_What you have to do_
The records that follow are to be transcribed exactly.

_Data for the task_

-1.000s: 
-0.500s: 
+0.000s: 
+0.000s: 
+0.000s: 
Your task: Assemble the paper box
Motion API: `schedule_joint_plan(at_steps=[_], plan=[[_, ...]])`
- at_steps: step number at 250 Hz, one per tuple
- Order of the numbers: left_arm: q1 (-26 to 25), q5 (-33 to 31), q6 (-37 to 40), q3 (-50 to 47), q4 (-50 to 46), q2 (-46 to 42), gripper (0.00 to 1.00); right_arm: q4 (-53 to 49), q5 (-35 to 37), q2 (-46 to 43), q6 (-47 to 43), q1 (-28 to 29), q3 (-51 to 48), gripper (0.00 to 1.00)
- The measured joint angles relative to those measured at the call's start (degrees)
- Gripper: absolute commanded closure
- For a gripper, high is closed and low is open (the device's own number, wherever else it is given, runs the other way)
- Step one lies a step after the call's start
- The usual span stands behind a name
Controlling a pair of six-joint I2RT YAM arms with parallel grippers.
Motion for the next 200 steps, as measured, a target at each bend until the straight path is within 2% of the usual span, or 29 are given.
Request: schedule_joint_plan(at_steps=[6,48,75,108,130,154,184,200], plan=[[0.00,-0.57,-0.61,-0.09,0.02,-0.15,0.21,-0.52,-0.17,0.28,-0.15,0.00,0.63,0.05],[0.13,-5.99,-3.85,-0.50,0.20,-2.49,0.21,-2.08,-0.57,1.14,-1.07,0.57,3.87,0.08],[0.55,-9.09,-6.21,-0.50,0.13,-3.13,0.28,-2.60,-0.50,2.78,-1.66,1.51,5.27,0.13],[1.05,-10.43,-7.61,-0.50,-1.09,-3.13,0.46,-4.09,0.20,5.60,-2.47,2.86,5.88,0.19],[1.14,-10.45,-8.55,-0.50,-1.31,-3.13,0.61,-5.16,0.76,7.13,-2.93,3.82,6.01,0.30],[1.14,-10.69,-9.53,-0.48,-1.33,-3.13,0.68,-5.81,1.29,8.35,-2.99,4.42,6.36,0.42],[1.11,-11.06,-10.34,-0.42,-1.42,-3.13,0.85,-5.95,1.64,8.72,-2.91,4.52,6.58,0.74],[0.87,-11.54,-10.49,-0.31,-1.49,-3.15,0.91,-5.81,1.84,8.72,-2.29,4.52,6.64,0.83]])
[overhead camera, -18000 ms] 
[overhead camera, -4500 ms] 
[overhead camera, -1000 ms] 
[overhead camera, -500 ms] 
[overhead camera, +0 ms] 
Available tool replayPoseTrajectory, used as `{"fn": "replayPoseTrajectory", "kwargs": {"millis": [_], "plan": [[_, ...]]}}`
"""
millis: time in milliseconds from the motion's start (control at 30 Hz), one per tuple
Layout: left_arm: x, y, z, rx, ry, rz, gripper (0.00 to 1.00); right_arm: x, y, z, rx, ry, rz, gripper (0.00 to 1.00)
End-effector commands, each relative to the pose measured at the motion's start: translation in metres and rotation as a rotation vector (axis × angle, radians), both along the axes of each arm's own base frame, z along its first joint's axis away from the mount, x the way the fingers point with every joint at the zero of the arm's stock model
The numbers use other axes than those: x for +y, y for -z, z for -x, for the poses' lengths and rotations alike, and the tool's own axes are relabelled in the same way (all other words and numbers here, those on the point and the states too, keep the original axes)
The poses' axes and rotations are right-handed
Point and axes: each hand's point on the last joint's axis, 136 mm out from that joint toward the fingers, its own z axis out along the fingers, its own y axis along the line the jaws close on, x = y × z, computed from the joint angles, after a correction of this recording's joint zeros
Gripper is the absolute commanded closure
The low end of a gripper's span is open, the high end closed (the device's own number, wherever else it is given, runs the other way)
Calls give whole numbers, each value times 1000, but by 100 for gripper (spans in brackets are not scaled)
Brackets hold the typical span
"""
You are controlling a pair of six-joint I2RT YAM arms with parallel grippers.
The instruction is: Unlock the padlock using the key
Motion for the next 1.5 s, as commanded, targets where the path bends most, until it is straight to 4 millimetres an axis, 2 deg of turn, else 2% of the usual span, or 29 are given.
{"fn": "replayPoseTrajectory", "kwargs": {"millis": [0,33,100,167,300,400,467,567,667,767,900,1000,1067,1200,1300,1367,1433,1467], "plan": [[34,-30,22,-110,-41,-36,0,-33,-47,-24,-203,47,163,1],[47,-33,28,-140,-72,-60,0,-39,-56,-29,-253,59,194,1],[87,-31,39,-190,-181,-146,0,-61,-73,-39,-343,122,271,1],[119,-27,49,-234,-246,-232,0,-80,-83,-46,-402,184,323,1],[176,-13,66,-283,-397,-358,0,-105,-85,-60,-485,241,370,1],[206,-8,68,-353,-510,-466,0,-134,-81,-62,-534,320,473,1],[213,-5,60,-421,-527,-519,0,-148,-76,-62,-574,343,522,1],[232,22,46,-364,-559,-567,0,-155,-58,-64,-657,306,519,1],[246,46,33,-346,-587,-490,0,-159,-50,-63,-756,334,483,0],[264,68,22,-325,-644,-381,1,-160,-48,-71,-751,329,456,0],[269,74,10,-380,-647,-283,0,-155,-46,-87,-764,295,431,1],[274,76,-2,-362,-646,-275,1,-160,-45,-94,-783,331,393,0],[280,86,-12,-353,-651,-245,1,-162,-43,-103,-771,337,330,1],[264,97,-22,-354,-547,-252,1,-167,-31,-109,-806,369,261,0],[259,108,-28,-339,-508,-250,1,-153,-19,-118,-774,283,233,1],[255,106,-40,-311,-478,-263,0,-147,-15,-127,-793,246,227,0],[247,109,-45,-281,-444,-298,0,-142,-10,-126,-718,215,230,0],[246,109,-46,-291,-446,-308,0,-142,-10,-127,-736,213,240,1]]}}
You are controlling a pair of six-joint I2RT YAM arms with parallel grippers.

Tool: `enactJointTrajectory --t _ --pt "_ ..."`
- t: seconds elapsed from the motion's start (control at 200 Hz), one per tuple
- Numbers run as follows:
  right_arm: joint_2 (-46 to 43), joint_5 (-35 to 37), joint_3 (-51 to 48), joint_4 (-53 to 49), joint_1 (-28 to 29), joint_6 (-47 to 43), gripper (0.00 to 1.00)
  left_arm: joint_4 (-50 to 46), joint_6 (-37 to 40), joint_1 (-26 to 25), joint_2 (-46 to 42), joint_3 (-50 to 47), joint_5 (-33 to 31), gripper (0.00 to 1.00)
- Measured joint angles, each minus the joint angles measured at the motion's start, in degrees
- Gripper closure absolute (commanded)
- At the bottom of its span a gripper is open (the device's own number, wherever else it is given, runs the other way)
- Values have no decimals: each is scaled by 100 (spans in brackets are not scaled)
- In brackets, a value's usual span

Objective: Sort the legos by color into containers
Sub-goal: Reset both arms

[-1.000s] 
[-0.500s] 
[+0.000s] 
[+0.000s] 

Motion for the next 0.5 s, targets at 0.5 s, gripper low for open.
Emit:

_Your response_
-1.000s: 
-0.500s: 
+0.000s: 
+0.000s: 
+0.000s: 
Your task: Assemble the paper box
Motion API: `schedule_joint_plan(at_steps=[_], plan=[[_, ...]])`
- at_steps: step number at 250 Hz, one per tuple
- Order of the numbers: left_arm: q1 (-26 to 25), q5 (-33 to 31), q6 (-37 to 40), q3 (-50 to 47), q4 (-50 to 46), q2 (-46 to 42), gripper (0.00 to 1.00); right_arm: q4 (-53 to 49), q5 (-35 to 37), q2 (-46 to 43), q6 (-47 to 43), q1 (-28 to 29), q3 (-51 to 48), gripper (0.00 to 1.00)
- The measured joint angles relative to those measured at the call's start (degrees)
- Gripper: absolute commanded closure
- For a gripper, high is closed and low is open (the device's own number, wherever else it is given, runs the other way)
- Step one lies a step after the call's start
- The usual span stands behind a name
Controlling a pair of six-joint I2RT YAM arms with parallel grippers.
Motion for the next 200 steps, as measured, a target at each bend until the straight path is within 2% of the usual span, or 29 are given.
Request: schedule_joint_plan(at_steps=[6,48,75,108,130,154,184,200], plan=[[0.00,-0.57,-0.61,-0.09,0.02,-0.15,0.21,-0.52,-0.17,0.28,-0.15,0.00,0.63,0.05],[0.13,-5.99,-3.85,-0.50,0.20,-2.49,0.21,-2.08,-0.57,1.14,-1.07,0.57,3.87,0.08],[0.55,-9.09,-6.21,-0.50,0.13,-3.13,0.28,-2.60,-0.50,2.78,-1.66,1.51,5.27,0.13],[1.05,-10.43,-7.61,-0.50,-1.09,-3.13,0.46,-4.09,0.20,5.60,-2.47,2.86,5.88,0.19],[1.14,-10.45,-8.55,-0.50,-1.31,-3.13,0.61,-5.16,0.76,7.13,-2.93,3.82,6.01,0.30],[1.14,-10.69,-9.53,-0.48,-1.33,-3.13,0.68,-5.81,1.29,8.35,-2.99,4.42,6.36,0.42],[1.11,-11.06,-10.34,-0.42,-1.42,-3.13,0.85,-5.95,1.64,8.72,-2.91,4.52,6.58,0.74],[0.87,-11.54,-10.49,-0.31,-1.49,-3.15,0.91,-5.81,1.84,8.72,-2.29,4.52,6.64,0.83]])
[overhead camera, -18000 ms] 
[overhead camera, -4500 ms] 
[overhead camera, -1000 ms] 
[overhead camera, -500 ms] 
[overhead camera, +0 ms] 
Available tool replayPoseTrajectory, used as `{"fn": "replayPoseTrajectory", "kwargs": {"millis": [_], "plan": [[_, ...]]}}`
"""
millis: time in milliseconds from the motion's start (control at 30 Hz), one per tuple
Layout: left_arm: x, y, z, rx, ry, rz, gripper (0.00 to 1.00); right_arm: x, y, z, rx, ry, rz, gripper (0.00 to 1.00)
End-effector commands, each relative to the pose measured at the motion's start: translation in metres and rotation as a rotation vector (axis × angle, radians), both along the axes of each arm's own base frame, z along its first joint's axis away from the mount, x the way the fingers point with every joint at the zero of the arm's stock model
The numbers use other axes than those: x for +y, y for -z, z for -x, for the poses' lengths and rotations alike, and the tool's own axes are relabelled in the same way (all other words and numbers here, those on the point and the states too, keep the original axes)
The poses' axes and rotations are right-handed
Point and axes: each hand's point on the last joint's axis, 136 mm out from that joint toward the fingers, its own z axis out along the fingers, its own y axis along the line the jaws close on, x = y × z, computed from the joint angles, after a correction of this recording's joint zeros
Gripper is the absolute commanded closure
The low end of a gripper's span is open, the high end closed (the device's own number, wherever else it is given, runs the other way)
Calls give whole numbers, each value times 1000, but by 100 for gripper (spans in brackets are not scaled)
Brackets hold the typical span
"""
You are controlling a pair of six-joint I2RT YAM arms with parallel grippers.
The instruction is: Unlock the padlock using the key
Motion for the next 1.5 s, as commanded, targets where the path bends most, until it is straight to 4 millimetres an axis, 2 deg of turn, else 2% of the usual span, or 29 are given.
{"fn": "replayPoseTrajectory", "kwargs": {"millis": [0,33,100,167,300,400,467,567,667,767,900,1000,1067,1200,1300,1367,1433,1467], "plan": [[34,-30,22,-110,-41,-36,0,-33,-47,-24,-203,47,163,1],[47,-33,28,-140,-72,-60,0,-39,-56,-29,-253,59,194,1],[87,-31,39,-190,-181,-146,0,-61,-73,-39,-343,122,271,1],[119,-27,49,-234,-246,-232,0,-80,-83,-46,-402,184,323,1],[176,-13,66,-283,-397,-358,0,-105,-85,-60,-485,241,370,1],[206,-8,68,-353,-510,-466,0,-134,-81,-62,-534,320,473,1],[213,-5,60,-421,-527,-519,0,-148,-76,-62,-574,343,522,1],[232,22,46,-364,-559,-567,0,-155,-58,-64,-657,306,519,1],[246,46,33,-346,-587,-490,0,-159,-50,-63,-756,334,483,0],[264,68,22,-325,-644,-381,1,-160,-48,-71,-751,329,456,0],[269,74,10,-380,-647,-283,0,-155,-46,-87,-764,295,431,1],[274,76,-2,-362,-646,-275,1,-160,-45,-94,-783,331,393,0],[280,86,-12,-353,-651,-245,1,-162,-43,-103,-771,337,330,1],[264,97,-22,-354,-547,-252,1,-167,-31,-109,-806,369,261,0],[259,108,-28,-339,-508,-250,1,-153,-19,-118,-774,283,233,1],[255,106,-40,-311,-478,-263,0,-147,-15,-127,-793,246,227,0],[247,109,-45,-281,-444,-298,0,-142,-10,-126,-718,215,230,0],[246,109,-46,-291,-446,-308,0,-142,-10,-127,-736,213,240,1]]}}
You are controlling a pair of six-joint I2RT YAM arms with parallel grippers.

Tool: `enactJointTrajectory --t _ --pt "_ ..."`
- t: seconds elapsed from the motion's start (control at 200 Hz), one per tuple
- Numbers run as follows:
  right_arm: joint_2 (-46 to 43), joint_5 (-35 to 37), joint_3 (-51 to 48), joint_4 (-53 to 49), joint_1 (-28 to 29), joint_6 (-47 to 43), gripper (0.00 to 1.00)
  left_arm: joint_4 (-50 to 46), joint_6 (-37 to 40), joint_1 (-26 to 25), joint_2 (-46 to 42), joint_3 (-50 to 47), joint_5 (-33 to 31), gripper (0.00 to 1.00)
- Measured joint angles, each minus the joint angles measured at the motion's start, in degrees
- Gripper closure absolute (commanded)
- At the bottom of its span a gripper is open (the device's own number, wherever else it is given, runs the other way)
- Values have no decimals: each is scaled by 100 (spans in brackets are not scaled)
- In brackets, a value's usual span

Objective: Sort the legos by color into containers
Sub-goal: Reset both arms

[-1.000s] 
[-0.500s] 
[+0.000s] 
[+0.000s] 

Motion for the next 0.5 s, targets at 0.5 s, gripper low for open.
Emit:

No more output is required.